(The data)

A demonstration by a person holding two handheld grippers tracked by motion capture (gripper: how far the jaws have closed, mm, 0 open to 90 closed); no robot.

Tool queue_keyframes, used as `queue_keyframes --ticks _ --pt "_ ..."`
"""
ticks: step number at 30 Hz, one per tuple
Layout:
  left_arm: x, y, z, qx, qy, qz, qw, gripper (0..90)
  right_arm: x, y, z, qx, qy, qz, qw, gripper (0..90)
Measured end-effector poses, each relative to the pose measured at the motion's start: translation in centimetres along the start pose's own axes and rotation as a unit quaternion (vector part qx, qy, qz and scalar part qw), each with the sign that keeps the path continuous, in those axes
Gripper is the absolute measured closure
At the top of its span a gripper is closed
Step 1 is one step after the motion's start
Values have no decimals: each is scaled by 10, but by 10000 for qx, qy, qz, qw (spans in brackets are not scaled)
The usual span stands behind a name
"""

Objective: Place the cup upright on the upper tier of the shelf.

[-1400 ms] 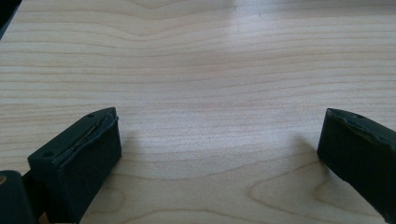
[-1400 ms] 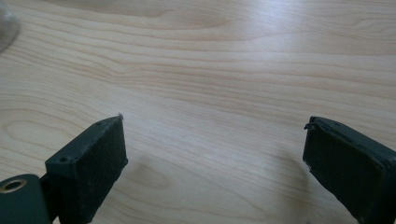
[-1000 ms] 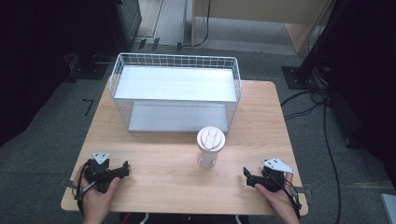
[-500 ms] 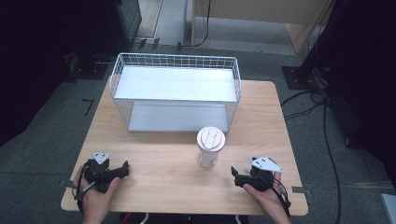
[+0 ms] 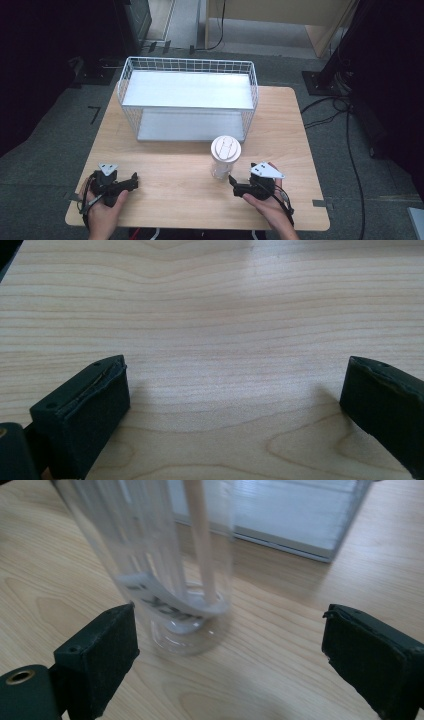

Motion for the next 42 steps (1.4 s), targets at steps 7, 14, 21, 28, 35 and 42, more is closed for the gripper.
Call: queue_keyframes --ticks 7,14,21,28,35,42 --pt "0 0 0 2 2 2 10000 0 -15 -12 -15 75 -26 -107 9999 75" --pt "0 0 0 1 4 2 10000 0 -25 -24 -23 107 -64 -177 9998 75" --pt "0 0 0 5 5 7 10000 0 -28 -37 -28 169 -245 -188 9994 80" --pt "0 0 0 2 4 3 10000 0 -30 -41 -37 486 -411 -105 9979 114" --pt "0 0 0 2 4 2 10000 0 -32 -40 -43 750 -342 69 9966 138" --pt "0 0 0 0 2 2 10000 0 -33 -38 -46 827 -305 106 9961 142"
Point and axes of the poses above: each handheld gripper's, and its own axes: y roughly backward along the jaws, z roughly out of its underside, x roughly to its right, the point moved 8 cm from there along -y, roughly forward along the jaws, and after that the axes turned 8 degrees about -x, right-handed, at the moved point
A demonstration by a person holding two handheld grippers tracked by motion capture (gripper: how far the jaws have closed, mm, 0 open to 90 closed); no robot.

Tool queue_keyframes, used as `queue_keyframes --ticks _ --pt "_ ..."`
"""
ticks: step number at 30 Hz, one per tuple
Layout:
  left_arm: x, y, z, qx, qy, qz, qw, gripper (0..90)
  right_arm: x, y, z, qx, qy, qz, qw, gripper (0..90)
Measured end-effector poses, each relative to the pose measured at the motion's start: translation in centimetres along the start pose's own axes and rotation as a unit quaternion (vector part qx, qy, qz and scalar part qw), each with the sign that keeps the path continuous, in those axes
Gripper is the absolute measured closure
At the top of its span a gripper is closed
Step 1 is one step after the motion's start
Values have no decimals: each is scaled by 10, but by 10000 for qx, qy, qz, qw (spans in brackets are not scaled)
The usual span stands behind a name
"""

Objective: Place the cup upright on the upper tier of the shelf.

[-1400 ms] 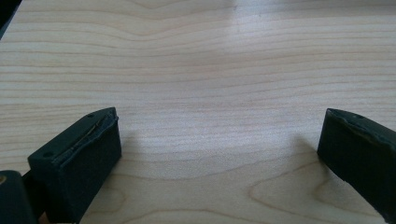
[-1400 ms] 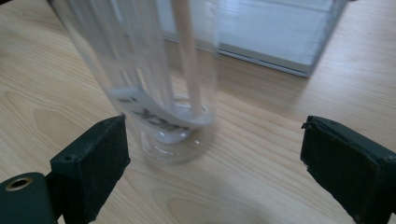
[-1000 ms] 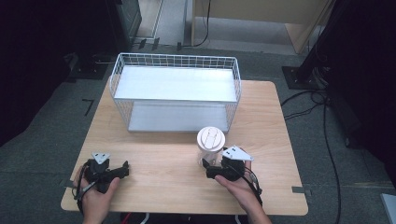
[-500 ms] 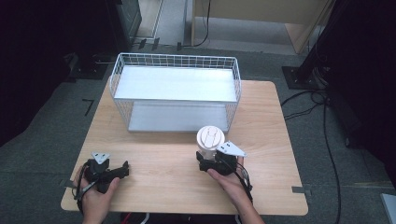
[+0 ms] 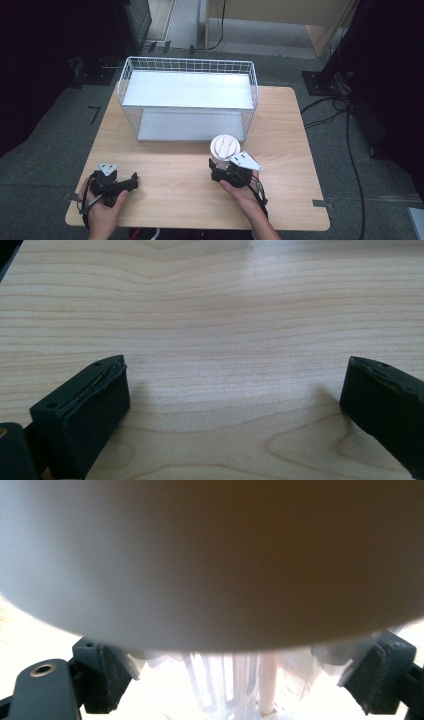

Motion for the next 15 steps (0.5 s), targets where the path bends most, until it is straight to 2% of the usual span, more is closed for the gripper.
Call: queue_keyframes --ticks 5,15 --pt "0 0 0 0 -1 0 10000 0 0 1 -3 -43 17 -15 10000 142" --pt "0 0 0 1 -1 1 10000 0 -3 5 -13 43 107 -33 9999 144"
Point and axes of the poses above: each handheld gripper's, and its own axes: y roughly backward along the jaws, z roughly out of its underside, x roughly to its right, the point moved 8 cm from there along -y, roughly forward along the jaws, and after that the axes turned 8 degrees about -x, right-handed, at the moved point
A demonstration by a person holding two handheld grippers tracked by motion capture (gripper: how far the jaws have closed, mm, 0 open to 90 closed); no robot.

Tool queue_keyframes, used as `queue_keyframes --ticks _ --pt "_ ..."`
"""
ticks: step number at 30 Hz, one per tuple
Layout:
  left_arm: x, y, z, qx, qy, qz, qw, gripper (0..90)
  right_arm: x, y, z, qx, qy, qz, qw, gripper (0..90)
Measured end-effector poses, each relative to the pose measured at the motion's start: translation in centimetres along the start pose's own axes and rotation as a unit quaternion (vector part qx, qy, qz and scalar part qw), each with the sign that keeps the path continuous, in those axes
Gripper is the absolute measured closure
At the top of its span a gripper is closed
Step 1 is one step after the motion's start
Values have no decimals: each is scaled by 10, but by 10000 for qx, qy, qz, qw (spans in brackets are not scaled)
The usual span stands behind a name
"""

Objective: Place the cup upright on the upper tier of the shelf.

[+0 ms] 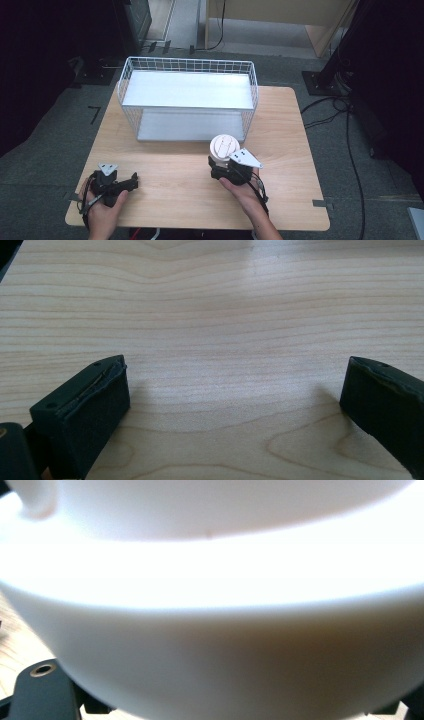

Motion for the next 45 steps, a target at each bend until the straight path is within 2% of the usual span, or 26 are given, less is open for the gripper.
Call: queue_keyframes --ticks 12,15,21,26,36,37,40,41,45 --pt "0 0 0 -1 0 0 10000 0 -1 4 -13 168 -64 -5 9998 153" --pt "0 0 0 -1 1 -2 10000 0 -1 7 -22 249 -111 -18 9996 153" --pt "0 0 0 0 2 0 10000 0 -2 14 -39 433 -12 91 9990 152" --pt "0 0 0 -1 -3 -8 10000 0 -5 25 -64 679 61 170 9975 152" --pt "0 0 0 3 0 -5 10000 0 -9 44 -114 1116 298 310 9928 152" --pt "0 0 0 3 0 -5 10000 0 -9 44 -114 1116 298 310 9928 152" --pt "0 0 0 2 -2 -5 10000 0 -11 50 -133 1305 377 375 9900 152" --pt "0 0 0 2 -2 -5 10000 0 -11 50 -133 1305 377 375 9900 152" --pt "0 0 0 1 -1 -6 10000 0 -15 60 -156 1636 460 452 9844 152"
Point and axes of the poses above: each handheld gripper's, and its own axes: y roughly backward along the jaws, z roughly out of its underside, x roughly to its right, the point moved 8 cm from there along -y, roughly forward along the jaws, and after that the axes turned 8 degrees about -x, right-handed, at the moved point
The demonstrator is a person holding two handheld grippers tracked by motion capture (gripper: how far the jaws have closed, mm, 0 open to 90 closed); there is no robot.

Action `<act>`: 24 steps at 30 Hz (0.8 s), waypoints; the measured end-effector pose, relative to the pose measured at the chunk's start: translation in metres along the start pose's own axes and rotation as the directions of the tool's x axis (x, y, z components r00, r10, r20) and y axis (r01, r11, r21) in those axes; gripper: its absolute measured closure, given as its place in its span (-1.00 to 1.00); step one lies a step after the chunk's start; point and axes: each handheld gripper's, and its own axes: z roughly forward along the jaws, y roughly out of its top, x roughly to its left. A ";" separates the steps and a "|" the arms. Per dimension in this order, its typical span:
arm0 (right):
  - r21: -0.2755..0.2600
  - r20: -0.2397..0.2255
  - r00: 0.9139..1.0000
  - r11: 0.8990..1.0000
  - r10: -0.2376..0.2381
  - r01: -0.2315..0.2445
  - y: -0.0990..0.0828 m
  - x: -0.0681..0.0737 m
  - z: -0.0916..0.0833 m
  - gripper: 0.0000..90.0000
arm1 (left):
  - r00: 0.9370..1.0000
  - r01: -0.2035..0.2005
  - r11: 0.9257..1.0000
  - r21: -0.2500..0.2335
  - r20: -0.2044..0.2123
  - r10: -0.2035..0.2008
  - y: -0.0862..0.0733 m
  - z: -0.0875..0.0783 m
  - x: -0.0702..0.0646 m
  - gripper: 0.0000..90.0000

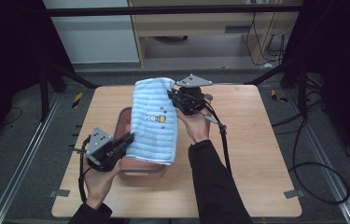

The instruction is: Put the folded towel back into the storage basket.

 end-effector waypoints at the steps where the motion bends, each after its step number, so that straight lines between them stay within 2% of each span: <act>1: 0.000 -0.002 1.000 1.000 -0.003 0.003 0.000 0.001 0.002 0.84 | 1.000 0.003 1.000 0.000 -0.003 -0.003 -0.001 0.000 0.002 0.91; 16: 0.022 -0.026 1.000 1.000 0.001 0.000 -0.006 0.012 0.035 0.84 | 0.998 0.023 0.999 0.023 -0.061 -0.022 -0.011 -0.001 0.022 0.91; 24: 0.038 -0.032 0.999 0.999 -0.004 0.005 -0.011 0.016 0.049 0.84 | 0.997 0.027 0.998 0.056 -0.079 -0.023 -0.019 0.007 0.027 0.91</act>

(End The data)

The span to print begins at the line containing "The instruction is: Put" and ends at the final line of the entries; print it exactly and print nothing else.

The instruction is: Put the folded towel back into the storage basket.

 end-effector waypoints at the steps where the motion bends, each after its step number, so that straight lines between them stay within 2% of each span: <act>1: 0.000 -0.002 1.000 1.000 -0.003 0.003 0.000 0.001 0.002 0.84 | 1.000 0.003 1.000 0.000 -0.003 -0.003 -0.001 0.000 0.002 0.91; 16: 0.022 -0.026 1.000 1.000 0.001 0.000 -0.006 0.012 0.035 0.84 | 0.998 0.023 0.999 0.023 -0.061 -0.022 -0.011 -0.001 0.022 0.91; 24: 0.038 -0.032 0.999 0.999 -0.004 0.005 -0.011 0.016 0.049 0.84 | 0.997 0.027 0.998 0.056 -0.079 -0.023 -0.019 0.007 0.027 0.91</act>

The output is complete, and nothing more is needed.